■ **EXERCISE BRIEF**: Please give back only the lines below from the one containing "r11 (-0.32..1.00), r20" to the one containing "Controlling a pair", each repeated word for word, both ends included.

■ **INFORMATION**:
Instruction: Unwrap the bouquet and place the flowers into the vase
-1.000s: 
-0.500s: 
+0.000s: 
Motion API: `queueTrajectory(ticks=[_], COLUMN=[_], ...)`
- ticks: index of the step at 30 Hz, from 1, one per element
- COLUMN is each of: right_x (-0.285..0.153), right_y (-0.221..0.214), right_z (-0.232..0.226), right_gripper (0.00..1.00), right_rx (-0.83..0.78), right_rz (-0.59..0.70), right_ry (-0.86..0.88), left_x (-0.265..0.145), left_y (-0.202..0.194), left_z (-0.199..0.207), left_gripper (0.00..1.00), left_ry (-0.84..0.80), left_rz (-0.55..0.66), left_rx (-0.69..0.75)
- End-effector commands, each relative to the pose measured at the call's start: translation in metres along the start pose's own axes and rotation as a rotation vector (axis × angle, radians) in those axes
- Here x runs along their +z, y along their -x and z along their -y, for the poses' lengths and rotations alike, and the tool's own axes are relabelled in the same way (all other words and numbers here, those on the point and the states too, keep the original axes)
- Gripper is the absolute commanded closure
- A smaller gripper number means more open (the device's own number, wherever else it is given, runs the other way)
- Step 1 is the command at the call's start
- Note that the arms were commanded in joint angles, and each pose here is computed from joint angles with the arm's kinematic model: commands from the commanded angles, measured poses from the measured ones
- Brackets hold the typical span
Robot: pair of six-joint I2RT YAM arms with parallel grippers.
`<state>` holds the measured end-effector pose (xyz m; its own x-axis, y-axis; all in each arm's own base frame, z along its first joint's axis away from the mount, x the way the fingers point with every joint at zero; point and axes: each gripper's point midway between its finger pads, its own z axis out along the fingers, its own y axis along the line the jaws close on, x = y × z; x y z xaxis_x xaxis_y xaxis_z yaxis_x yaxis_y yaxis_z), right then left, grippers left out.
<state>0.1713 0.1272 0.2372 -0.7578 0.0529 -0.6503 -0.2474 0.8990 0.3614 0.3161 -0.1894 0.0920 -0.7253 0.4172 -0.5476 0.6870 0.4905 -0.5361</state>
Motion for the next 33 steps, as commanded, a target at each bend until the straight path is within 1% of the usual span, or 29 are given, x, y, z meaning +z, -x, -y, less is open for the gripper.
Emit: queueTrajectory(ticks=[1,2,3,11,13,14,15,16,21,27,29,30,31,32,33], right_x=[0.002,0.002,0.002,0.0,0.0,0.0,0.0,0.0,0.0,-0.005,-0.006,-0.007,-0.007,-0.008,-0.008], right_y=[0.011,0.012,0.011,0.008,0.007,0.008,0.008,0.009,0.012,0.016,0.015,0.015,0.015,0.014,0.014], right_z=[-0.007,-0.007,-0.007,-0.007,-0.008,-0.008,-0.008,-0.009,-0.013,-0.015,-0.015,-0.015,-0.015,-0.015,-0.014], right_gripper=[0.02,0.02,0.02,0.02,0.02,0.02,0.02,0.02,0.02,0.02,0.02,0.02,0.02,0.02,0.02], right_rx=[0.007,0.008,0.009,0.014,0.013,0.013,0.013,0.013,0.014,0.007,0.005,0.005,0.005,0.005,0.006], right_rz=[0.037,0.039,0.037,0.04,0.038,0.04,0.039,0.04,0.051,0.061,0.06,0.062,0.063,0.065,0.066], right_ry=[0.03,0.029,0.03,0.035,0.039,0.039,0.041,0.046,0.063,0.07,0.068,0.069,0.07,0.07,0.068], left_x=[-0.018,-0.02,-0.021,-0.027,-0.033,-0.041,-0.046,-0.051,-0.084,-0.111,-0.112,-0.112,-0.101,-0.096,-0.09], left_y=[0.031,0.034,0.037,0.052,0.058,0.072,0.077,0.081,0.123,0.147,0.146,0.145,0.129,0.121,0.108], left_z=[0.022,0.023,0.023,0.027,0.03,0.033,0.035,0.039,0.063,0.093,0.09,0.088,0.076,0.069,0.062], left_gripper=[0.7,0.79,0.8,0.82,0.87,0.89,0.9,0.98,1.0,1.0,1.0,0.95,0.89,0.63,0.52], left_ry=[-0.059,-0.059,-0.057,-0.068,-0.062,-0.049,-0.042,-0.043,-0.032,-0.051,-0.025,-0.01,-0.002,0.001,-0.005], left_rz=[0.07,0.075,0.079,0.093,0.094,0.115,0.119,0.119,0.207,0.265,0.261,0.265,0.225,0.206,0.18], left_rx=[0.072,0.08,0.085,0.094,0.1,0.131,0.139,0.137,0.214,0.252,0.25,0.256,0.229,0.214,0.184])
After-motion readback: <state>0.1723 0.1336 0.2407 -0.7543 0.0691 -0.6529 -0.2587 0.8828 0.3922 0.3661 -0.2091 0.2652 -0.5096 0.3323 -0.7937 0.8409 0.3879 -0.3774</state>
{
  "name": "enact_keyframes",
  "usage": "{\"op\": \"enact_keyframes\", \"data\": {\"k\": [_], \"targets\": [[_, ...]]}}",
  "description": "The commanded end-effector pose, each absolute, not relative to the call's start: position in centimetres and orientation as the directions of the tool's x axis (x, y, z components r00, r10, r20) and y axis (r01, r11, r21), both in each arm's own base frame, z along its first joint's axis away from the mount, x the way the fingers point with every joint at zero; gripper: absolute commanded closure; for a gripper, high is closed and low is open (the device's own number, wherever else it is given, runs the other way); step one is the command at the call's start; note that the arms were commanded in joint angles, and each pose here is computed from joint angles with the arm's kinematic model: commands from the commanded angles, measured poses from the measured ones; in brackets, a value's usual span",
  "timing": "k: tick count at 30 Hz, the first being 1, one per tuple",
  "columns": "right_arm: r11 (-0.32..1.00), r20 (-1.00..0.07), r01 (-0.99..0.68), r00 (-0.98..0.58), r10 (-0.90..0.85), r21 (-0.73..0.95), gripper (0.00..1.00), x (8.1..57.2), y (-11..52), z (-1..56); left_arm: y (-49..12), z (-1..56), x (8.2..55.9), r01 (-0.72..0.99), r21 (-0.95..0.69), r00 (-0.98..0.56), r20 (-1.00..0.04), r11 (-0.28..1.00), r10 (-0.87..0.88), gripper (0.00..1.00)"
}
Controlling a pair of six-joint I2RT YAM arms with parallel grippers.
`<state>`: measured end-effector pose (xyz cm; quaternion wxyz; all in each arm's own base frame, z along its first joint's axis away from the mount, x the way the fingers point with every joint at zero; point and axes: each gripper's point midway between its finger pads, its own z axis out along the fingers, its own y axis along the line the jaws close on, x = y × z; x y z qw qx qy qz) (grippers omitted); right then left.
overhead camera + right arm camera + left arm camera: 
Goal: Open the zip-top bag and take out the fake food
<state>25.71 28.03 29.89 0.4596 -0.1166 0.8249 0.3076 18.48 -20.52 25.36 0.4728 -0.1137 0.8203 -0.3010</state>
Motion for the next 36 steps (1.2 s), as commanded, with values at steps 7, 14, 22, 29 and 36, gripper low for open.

■ **PROBLEM SOLUTION**:
  "columns": "right_arm: r11 (-0.32..1.00), r20 (-1.00..0.07), r01 (-0.99..0.68), r00 (-0.98..0.58), r10 (-0.90..0.85), r21 (-0.73..0.95), gripper (0.00..1.00), x (8.1..57.2), y (-11..52), z (-1..56); left_arm: y (-49..12), z (-1..56), x (8.2..55.9), r01 (-0.72..0.99), r21 (-0.95..0.69), r00 (-0.98..0.56), r20 (-1.00..0.04), r11 (-0.28..1.00), r10 (-0.87..0.88), gripper (0.00..1.00)"
}
Controlling a pair of six-joint I2RT YAM arms with parallel grippers.

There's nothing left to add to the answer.